Dataset excerpts

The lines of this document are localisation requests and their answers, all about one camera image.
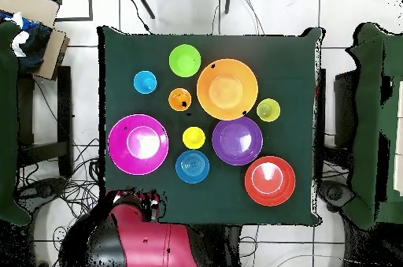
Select black metal frame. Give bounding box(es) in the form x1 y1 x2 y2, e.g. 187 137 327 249
46 0 94 23

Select large pink plastic bowl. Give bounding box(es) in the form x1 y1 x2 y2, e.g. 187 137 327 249
107 113 170 176

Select dark green table cloth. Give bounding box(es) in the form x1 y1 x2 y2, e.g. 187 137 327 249
97 25 325 227

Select pale yellow-green plastic cup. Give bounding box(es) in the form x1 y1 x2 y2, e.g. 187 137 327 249
255 98 282 123

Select small blue plastic bowl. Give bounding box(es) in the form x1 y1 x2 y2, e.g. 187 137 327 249
175 149 211 185

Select orange plastic cup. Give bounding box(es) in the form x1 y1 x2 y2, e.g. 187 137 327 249
167 87 193 113

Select brown cardboard box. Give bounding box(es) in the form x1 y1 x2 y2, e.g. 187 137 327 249
0 0 71 81

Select large orange plastic bowl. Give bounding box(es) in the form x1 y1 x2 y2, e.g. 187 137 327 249
196 57 260 121

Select blue and white clothes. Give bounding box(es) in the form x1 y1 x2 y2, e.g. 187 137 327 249
0 11 54 74

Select red plastic bowl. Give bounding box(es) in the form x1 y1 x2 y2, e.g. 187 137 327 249
244 155 297 207

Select purple plastic bowl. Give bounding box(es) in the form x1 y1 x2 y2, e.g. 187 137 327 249
211 116 264 167

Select tangle of floor cables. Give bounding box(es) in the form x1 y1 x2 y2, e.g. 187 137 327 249
15 137 105 267

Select green cloth covered table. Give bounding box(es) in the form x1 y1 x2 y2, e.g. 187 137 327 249
344 22 403 230
0 20 32 227

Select black wooden stool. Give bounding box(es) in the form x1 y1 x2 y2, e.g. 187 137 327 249
17 65 73 180

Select blue plastic cup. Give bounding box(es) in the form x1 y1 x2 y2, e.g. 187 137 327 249
132 70 158 95

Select black cable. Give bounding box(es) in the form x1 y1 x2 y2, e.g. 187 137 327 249
124 0 153 34

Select yellow plastic cup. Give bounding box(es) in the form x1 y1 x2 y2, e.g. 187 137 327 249
181 125 206 150

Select small green plastic bowl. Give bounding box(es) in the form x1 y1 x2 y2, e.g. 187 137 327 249
168 43 202 78

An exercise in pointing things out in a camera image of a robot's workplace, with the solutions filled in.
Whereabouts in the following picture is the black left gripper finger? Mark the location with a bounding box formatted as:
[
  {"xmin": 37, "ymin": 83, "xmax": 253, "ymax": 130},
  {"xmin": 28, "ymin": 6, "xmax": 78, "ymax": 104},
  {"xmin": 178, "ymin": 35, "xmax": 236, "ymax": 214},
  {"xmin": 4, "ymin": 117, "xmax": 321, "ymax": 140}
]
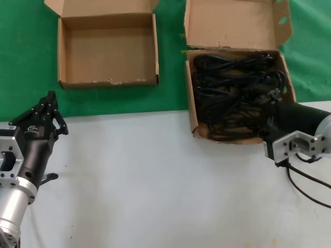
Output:
[
  {"xmin": 8, "ymin": 90, "xmax": 54, "ymax": 128},
  {"xmin": 50, "ymin": 90, "xmax": 70, "ymax": 137}
]

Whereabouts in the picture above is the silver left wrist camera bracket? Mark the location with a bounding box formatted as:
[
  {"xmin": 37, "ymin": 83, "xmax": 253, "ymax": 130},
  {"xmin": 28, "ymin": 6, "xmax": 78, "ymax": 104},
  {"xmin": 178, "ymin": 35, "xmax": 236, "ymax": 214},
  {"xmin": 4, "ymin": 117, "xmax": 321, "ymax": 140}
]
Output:
[{"xmin": 0, "ymin": 125, "xmax": 26, "ymax": 187}]

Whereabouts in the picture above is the small open cardboard box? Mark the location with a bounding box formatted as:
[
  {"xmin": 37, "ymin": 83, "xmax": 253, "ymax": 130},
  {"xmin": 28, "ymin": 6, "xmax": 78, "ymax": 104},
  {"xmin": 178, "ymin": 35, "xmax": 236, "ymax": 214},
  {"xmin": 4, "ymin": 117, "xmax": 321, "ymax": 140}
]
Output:
[{"xmin": 43, "ymin": 0, "xmax": 161, "ymax": 90}]

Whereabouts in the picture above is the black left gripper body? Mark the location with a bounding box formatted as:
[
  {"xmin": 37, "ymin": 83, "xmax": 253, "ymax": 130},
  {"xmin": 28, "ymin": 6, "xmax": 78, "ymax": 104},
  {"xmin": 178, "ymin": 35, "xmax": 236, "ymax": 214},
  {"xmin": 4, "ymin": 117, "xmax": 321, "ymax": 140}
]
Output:
[{"xmin": 15, "ymin": 118, "xmax": 59, "ymax": 191}]

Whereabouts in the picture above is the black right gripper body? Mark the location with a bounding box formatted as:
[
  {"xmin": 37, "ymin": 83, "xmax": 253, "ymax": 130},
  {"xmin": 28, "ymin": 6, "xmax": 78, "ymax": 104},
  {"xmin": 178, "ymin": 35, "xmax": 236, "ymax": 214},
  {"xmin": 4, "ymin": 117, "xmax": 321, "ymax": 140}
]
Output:
[{"xmin": 260, "ymin": 102, "xmax": 331, "ymax": 142}]

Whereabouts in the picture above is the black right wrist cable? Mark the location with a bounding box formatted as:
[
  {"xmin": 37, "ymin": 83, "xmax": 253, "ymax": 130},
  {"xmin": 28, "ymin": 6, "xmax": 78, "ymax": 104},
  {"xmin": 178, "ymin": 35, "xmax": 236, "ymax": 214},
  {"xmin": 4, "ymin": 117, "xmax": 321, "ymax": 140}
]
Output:
[{"xmin": 284, "ymin": 152, "xmax": 331, "ymax": 209}]

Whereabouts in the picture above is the green table mat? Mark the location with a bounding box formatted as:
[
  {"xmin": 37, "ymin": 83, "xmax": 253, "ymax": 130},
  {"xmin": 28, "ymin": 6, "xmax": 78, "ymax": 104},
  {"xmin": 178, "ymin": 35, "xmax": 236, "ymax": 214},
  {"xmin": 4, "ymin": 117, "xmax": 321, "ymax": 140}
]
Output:
[{"xmin": 0, "ymin": 0, "xmax": 331, "ymax": 122}]

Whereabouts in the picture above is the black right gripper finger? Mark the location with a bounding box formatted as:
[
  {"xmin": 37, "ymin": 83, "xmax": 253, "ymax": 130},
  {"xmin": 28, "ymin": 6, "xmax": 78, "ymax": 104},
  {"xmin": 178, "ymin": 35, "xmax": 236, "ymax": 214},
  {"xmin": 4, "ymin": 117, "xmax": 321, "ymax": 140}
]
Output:
[
  {"xmin": 258, "ymin": 92, "xmax": 272, "ymax": 107},
  {"xmin": 268, "ymin": 87, "xmax": 283, "ymax": 103}
]

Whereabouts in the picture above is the large open cardboard box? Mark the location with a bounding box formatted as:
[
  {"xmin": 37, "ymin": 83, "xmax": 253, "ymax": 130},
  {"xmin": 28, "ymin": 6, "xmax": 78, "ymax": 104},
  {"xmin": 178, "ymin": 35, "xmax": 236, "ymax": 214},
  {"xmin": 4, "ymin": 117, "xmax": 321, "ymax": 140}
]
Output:
[{"xmin": 184, "ymin": 0, "xmax": 297, "ymax": 145}]

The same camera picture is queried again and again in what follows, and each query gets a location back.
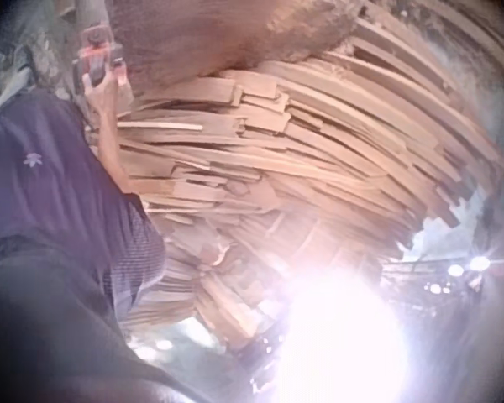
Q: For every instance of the orange and black power tool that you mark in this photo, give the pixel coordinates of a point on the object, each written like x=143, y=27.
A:
x=96, y=56

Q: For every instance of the person's right hand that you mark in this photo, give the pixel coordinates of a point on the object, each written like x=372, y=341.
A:
x=107, y=98

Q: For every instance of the pile of wooden planks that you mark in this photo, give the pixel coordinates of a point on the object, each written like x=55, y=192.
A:
x=302, y=159

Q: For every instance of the large brown wooden block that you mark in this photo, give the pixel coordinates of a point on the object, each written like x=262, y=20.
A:
x=218, y=33

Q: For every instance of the person's right fingers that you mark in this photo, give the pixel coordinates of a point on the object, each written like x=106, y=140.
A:
x=86, y=86

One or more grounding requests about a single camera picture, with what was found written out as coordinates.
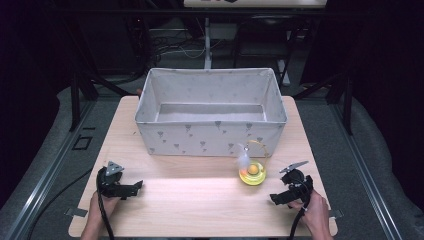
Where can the black metal frame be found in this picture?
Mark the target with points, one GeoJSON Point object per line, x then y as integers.
{"type": "Point", "coordinates": [80, 86]}
{"type": "Point", "coordinates": [340, 96]}

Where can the grey table bracket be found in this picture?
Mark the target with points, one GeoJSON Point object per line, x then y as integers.
{"type": "Point", "coordinates": [336, 213]}
{"type": "Point", "coordinates": [76, 212]}

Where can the person's left hand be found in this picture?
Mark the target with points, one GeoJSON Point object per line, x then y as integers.
{"type": "Point", "coordinates": [106, 206]}

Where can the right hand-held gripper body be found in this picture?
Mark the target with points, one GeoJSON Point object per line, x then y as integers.
{"type": "Point", "coordinates": [295, 185]}

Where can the grey printed fabric storage box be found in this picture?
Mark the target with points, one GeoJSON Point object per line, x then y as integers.
{"type": "Point", "coordinates": [206, 138]}

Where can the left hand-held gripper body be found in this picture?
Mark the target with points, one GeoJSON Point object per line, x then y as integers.
{"type": "Point", "coordinates": [111, 181]}

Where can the person's right hand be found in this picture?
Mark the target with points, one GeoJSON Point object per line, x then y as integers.
{"type": "Point", "coordinates": [313, 213]}

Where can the yellow cat toy with feather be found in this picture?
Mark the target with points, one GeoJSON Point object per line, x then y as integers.
{"type": "Point", "coordinates": [253, 176]}

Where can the white stand pole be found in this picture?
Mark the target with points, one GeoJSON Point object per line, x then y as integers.
{"type": "Point", "coordinates": [208, 43]}

### Task requirements
Please report only the number of lines above that include "hand".

### Exercise output
5